Cinta mendorong insan untuk selalu menyebut yang dicintai. Mulut, bibir, dan lidah basah untuk terus menyebutnya. Nama dan entitas lain hampir tak masuk pada perhatiannya. Diri tersibukan untuk memuji dan mengagungkan yang dicintai. Cinta yang merasuk jiwa menganggap yang lain tak berharga, bahkan hampir tak disebut. Sungguh indah, pengorbanan rasa untuk selalu menyanjung yang dicinta. Cinta menjadikan diri terpapar pada rasa ingin selalu dekat pada-Nya. Sebab, diri-Nya yang membuat batin menjadi tenang ketika disebut dan dipuji.

Kalbu yang dirundung cinta tak ingin yang dicintai murka pada-Nya. Segenap upaya dilakukan untuk terus meraih cintanya. Kalbu, pikiran, dan perilaku diarahkan untuk mencapai cintanya, bukan kemarahannya. Kalbu tak menentu, terkadang perasaan salah muncul, ketika yang dicinta tidak perhatian bahkan murka padanya. Agar objek yang dicintai tidak murka, ia selalu berusaha untuk menjalani kehidupan sesuai dengan kehendaknya. Meraih cinta seiring dengan penguatan jiwa agar tidak dimurkai oleh yang dicintai. Pengorbanan diri untuk meraih cinta-Nya sejatinya mengalahkan perhatian pada yang lain.

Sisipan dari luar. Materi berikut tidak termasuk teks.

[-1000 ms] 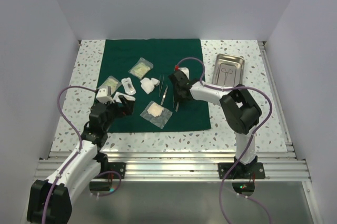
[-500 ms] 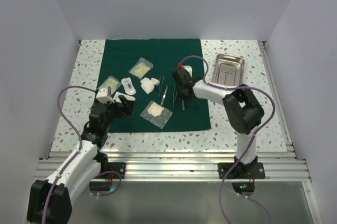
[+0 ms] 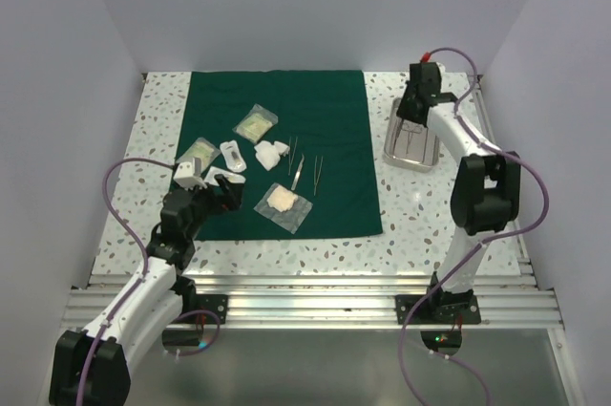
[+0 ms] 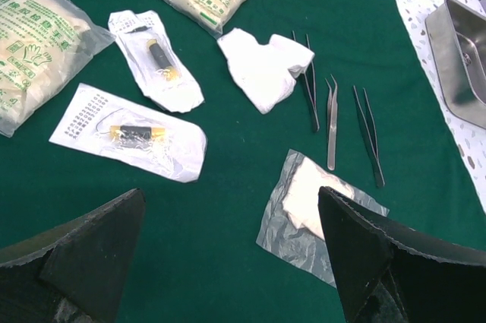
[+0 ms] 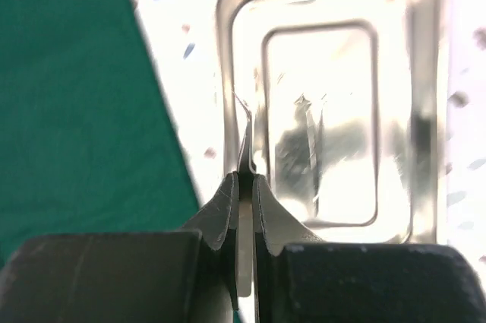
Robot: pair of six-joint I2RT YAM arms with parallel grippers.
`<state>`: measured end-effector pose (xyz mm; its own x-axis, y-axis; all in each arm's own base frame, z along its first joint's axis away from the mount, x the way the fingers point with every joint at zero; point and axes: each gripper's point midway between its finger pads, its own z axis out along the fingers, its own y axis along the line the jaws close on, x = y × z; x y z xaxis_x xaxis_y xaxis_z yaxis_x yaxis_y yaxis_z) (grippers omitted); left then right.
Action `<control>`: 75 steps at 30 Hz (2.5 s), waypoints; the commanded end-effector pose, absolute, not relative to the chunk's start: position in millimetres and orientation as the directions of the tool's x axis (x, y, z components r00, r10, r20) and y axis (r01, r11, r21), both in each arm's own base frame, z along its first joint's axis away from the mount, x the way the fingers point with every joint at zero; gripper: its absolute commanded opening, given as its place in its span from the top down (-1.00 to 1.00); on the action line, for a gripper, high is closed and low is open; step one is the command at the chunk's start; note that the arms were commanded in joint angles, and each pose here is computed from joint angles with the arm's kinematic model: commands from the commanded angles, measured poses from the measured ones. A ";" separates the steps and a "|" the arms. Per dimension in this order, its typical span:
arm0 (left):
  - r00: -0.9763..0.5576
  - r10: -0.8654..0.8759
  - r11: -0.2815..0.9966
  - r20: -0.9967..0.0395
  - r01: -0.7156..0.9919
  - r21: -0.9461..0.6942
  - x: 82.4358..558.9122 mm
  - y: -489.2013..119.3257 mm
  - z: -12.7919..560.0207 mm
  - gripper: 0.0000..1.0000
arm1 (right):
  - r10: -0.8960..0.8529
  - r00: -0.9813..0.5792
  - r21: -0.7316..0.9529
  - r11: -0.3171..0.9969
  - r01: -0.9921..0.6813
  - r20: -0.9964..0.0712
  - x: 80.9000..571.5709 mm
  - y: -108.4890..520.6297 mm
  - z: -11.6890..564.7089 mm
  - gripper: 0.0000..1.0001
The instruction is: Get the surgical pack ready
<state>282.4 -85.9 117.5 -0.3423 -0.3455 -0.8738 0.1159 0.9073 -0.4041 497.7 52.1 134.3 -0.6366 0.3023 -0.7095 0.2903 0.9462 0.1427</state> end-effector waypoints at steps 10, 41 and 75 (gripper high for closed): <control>-0.286 -0.341 0.902 -0.895 0.168 -0.397 286.6 -90.6 131.6 -1.00 | 0.246 -0.737 0.054 0.960 0.274 -0.630 533.5 15.7 64.9 1.00; -0.292 -0.340 0.902 -0.894 0.170 -0.398 286.3 -91.3 131.2 -1.00 | 0.036 -0.711 0.089 0.995 -0.037 -0.702 425.5 213.3 117.6 0.14; -0.294 -0.339 0.902 -0.894 0.167 -0.398 285.8 -90.9 131.1 -1.00 | 0.050 -0.791 0.049 0.998 0.026 -0.609 375.4 274.9 48.4 1.00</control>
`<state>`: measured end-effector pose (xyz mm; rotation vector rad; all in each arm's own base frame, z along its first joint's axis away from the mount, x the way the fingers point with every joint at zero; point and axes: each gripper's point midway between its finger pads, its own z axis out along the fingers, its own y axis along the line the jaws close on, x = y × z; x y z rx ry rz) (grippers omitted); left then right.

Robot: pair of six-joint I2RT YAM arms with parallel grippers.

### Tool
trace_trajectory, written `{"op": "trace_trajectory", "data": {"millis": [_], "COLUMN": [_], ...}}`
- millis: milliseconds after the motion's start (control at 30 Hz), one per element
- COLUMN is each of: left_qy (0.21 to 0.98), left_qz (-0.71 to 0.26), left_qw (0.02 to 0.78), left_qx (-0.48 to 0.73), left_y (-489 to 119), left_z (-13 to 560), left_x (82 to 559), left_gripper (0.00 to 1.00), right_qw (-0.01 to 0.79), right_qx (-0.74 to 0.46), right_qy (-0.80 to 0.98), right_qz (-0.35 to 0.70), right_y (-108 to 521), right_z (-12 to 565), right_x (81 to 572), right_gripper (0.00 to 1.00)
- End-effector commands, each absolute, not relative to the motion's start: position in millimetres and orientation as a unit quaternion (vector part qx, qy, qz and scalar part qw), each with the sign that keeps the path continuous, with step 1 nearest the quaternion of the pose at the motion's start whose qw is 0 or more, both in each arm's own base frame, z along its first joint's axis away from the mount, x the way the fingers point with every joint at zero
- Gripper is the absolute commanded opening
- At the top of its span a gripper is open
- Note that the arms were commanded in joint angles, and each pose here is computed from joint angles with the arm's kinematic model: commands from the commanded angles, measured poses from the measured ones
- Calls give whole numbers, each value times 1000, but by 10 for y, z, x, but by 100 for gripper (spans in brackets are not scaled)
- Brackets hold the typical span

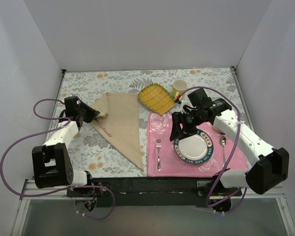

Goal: Fold the napkin, place the utensils inside, and roll it up
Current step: Fold the napkin

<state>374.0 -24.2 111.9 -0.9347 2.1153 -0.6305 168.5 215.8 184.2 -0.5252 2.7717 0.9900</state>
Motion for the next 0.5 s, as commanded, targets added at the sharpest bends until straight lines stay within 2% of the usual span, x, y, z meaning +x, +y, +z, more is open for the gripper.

Baca Juga  Lafadz Rayb dan Syak: Sebuah Analisa Semantik dalam Al-Qur’an

Salat sebagai bentuk ketundukan pada-Nya dibalut dengan rasa untuk meraih cinta-Nya. Ketika Dia memanggil, yang lain ditinggalkan, rasa rindu pada Yang Maha Baik menggiring jiwa dengan penuh cinta, bukan karena keterpaksaan diri.  Panggilan kepada-Nya lebih dicintai dari panggilan lainnya. Ia terus tergiring rindu untuk meraih cinta-Nya.

Pun berkuban, bukan semata-mata ia dipandang kaya. Yang mendorongnya adalah rasa cinta kepada-Nya dan ingin tetap dicinta-Nya. Menabur kebaikan pada sesama adalah petunjuk untuk mencinta-Nya. Bukan darah dan daging yang sampai kepada-Nya, melainkan ketakwaan dan kerinduan meraih cinta-Nya.

Allah Swt telah memberikan kebaikan yang besar dan banyak pada Nabi yang dicintai, sehingga ia menjadi model bagi kita untuk meraih cinta-Nya. Salat dan kurban sebagai khithab padanya menjadi cermin untuk melakukan upaya seperti Nabi-Nya.